Assignment>
Of the lines below, copy those that hold the word "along".

** Data provided follows **

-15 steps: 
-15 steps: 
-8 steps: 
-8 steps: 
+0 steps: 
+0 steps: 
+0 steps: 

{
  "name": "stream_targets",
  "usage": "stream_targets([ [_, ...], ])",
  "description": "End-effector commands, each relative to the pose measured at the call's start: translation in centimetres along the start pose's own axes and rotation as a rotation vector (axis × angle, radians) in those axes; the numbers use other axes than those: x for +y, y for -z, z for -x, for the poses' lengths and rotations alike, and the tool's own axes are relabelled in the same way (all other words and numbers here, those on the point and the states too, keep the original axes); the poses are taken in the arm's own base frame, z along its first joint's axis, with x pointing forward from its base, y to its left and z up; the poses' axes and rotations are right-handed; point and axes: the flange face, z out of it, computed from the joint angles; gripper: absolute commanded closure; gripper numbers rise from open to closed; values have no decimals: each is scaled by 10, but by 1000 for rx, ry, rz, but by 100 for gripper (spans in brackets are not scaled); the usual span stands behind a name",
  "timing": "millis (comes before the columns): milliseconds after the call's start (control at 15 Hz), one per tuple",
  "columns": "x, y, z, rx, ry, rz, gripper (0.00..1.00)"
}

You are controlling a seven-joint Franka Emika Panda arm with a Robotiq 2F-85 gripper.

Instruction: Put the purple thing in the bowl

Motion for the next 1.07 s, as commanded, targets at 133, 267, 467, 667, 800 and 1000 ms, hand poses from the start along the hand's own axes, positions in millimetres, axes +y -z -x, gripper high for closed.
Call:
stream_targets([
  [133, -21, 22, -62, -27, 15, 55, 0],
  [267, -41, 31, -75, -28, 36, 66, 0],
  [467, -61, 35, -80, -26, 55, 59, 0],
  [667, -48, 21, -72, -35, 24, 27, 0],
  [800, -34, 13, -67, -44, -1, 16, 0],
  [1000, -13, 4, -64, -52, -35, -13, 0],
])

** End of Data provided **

Finished exercise>
  "description": "End-effector commands, each relative to the pose measured at the call's start: translation in centimetres along the start pose's own axes and rotation as a rotation vector (axis × angle, radians) in those axes; the numbers use other axes than those: x for +y, y for -z, z for -x, for the poses' lengths and rotations alike, and the tool's own axes are relabelled in the same way (all other words and numbers here, those on the point and the states too, keep the original axes); the poses are taken in the arm's own base frame, z along its first joint's axis, with x pointing forward from its base, y to its left and z up; the poses' axes and rotations are right-handed; point and axes: the flange face, z out of it, computed from the joint angles; gripper: absolute commanded closure; gripper numbers rise from open to closed; values have no decimals: each is scaled by 10, but by 1000 for rx, ry, rz, but by 100 for gripper (spans in brackets are not scaled); the usual span stands behind a name",
Motion for the next 1.07 s, as commanded, targets at 133, 267, 467, 667, 800 and 1000 ms, hand poses from the start along the hand's own axes, positions in millimetres, axes +y -z -x, gripper high for closed.

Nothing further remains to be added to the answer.